Zona Franca precisa de mais alternativas

Distante dos centros de manufatura e dos mercados consumidores de seus produtos, o custo logístico das empresas que têm fábricas instaladas em Manaus é defendido como um dos principais argumentos para haver mais investimentos em portos na cidade.

Em 2006, a superintendência da Zona Franca de Manaus (Suframa), que tinha interesse em mais investimentos logísticos na região, identificou a vontade da Log-In em construir um empreendimento do gênero.

Com o apoio da Suframa e do governo do Amazonas, foi formalizada a criação da Lajes Logística em outubro de 2007. A Log-In tem 70% da participação dessa empresa. Outros 30% são da Juma Participações – proprietária do terreno -, empresa sediada em Manaus e com negócios pela região Norte do Brasil nos setores de bebidas, eletroeletrônicos, veículos e fabricação de gases industriais.

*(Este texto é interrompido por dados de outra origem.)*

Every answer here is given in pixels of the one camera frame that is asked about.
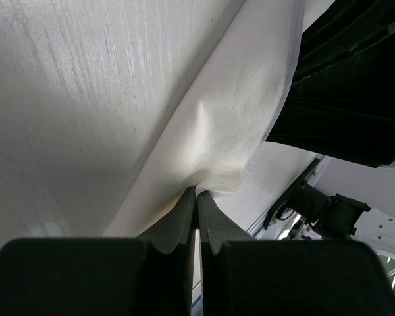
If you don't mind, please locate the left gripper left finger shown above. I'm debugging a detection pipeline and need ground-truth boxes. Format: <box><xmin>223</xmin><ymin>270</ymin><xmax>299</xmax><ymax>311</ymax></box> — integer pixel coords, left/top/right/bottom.
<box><xmin>0</xmin><ymin>187</ymin><xmax>196</xmax><ymax>315</ymax></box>

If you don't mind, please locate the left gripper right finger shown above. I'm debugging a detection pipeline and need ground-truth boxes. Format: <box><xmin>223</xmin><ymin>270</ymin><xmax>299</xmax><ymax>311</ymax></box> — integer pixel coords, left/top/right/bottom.
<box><xmin>196</xmin><ymin>192</ymin><xmax>395</xmax><ymax>315</ymax></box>

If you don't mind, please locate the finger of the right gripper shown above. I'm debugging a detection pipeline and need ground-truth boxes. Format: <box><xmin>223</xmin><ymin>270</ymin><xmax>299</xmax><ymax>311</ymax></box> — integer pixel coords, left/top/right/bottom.
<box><xmin>267</xmin><ymin>1</ymin><xmax>395</xmax><ymax>168</ymax></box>

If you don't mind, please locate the white paper napkin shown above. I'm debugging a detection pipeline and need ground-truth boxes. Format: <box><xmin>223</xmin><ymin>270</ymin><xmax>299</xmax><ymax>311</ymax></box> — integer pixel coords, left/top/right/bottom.
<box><xmin>105</xmin><ymin>1</ymin><xmax>330</xmax><ymax>236</ymax></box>

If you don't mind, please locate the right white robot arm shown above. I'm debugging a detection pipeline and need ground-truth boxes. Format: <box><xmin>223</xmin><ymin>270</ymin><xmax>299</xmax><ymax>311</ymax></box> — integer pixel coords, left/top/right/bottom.
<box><xmin>263</xmin><ymin>1</ymin><xmax>395</xmax><ymax>258</ymax></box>

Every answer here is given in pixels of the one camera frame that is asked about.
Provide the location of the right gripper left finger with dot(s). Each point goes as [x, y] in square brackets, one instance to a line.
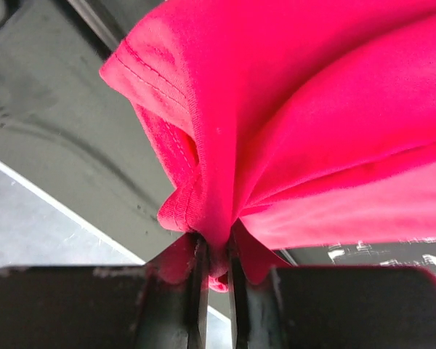
[175, 298]

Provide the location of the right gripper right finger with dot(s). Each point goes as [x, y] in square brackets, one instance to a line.
[254, 308]

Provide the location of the crimson red t-shirt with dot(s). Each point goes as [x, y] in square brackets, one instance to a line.
[311, 122]

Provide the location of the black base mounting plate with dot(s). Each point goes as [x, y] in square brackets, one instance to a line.
[63, 129]

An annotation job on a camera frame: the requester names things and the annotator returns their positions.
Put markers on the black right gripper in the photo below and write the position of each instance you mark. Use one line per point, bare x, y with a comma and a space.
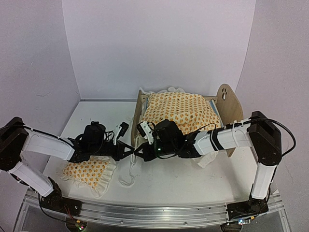
147, 156

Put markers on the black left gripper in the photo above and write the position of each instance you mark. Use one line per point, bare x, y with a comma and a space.
119, 153

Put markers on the duck print mattress cushion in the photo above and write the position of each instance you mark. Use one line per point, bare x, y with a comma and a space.
189, 111

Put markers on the wooden striped pet bed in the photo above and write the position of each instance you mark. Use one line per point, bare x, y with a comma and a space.
168, 122

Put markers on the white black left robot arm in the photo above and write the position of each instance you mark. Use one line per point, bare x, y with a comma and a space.
17, 139

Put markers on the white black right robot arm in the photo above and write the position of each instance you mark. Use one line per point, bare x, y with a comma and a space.
268, 140

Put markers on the duck print small pillow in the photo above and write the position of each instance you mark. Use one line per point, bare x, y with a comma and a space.
95, 174

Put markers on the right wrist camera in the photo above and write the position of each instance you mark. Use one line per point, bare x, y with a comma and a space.
146, 132

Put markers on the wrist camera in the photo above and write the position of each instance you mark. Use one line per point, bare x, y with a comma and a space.
146, 132
120, 131

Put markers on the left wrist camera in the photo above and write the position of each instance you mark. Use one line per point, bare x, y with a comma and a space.
120, 131

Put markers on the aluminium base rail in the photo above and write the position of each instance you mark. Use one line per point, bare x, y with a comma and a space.
33, 216

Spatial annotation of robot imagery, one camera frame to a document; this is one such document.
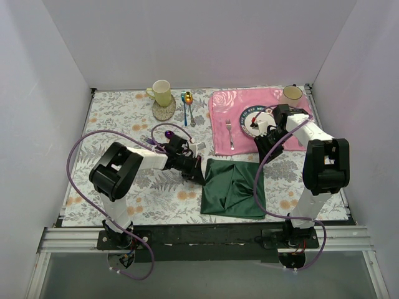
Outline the dark green cloth napkin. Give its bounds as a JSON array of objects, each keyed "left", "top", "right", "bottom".
[{"left": 200, "top": 159, "right": 266, "bottom": 220}]

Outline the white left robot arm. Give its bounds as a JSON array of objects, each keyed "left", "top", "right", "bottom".
[{"left": 89, "top": 139, "right": 205, "bottom": 249}]

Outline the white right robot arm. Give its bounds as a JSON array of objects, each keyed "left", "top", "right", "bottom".
[{"left": 251, "top": 104, "right": 350, "bottom": 249}]

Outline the white plate blue rim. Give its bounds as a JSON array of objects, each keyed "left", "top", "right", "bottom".
[{"left": 239, "top": 105, "right": 275, "bottom": 138}]

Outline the purple spoon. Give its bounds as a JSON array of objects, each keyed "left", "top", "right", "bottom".
[{"left": 165, "top": 130, "right": 175, "bottom": 140}]

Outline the cream enamel mug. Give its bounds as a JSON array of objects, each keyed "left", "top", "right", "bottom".
[{"left": 279, "top": 84, "right": 303, "bottom": 108}]

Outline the silver fork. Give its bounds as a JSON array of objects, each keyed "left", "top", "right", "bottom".
[{"left": 225, "top": 119, "right": 234, "bottom": 151}]

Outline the pink rose placemat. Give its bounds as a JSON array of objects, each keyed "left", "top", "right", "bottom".
[{"left": 208, "top": 87, "right": 312, "bottom": 156}]

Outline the speckled round coaster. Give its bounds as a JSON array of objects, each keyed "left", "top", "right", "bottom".
[{"left": 152, "top": 95, "right": 176, "bottom": 121}]

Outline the gold rainbow spoon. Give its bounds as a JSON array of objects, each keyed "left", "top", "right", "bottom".
[{"left": 185, "top": 92, "right": 196, "bottom": 127}]

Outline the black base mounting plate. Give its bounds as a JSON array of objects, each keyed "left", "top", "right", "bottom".
[{"left": 96, "top": 222, "right": 320, "bottom": 264}]

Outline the yellow-green mug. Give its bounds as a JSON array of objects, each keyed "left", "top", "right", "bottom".
[{"left": 146, "top": 80, "right": 171, "bottom": 107}]

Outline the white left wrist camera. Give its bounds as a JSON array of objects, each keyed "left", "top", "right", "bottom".
[{"left": 189, "top": 142, "right": 206, "bottom": 157}]

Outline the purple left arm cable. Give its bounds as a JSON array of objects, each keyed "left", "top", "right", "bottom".
[{"left": 67, "top": 123, "right": 196, "bottom": 280}]

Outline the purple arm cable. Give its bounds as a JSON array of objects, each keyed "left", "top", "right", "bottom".
[
  {"left": 67, "top": 123, "right": 196, "bottom": 280},
  {"left": 251, "top": 105, "right": 327, "bottom": 271}
]

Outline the blue handled spoon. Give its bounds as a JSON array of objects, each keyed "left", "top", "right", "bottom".
[{"left": 181, "top": 92, "right": 188, "bottom": 126}]

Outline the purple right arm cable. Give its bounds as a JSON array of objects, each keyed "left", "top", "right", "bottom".
[{"left": 251, "top": 105, "right": 327, "bottom": 271}]

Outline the aluminium frame rail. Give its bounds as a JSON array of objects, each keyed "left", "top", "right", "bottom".
[{"left": 37, "top": 225, "right": 375, "bottom": 254}]

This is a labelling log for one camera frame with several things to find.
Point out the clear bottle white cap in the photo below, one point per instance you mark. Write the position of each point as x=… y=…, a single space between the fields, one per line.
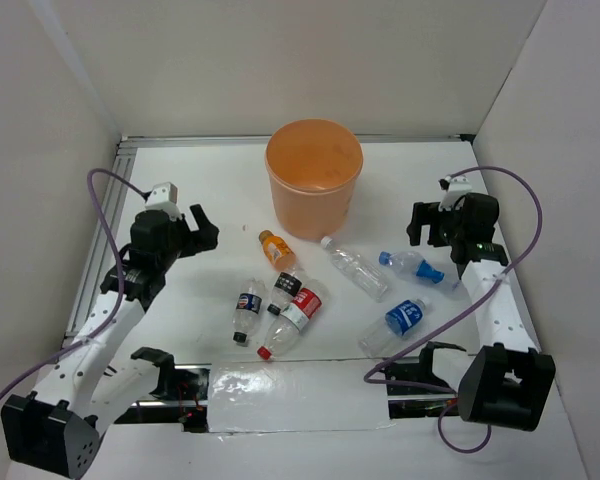
x=356 y=269

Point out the aluminium frame rail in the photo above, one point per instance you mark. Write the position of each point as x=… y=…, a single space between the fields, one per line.
x=100 y=258

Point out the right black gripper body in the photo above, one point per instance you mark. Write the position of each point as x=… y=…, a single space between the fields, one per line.
x=450 y=224

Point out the crushed blue cap bottle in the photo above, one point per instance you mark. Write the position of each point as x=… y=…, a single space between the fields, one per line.
x=413 y=267

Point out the red label bottle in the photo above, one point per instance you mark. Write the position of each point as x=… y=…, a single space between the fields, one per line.
x=285 y=332

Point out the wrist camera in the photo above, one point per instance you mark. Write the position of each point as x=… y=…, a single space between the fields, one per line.
x=454 y=188
x=163 y=197

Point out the pepsi label bottle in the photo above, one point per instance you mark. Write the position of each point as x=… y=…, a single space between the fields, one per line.
x=246 y=316

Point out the orange juice bottle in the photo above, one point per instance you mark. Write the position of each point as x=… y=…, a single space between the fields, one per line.
x=276 y=250

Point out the orange plastic bin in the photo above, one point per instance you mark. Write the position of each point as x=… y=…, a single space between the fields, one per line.
x=313 y=166

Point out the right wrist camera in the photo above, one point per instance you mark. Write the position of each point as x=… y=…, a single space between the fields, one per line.
x=454 y=188

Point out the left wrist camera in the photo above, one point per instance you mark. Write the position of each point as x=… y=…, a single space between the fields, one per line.
x=163 y=197

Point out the black label bottle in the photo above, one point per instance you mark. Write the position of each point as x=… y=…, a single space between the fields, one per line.
x=286 y=286

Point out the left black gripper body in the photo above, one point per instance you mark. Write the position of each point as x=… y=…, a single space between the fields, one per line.
x=169 y=256

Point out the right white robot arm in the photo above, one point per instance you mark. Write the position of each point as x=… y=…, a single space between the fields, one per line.
x=507 y=383

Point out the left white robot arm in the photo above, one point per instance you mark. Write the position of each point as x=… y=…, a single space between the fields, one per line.
x=59 y=426

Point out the blue label water bottle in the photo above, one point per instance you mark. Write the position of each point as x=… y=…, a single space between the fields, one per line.
x=389 y=330

Hoje, o principal porto da cidade é o de Manaus, área estatal idealizada ainda durante o Império. Depois de ter as obras concluídas em 1919, o porto passou a ser administrado pela Sociedade de Navegação, Portos e Hidrovias do Estado do Amazonas (SNPH) em 1997. Com dez berços de atracação, fica a 13 quilômetros distante da confluência do Negro com o Solimões e atende quase todo o Estado do Amazonas.

Além desse porto, há 14 terminais de uso privativo em funcionamento, liberados oficialmente pela Antaq em Manaus. Um deles é o da Transpetro, braço logístico da Petrobras. É possível constatar ainda a existência de terminais clandestinos na região.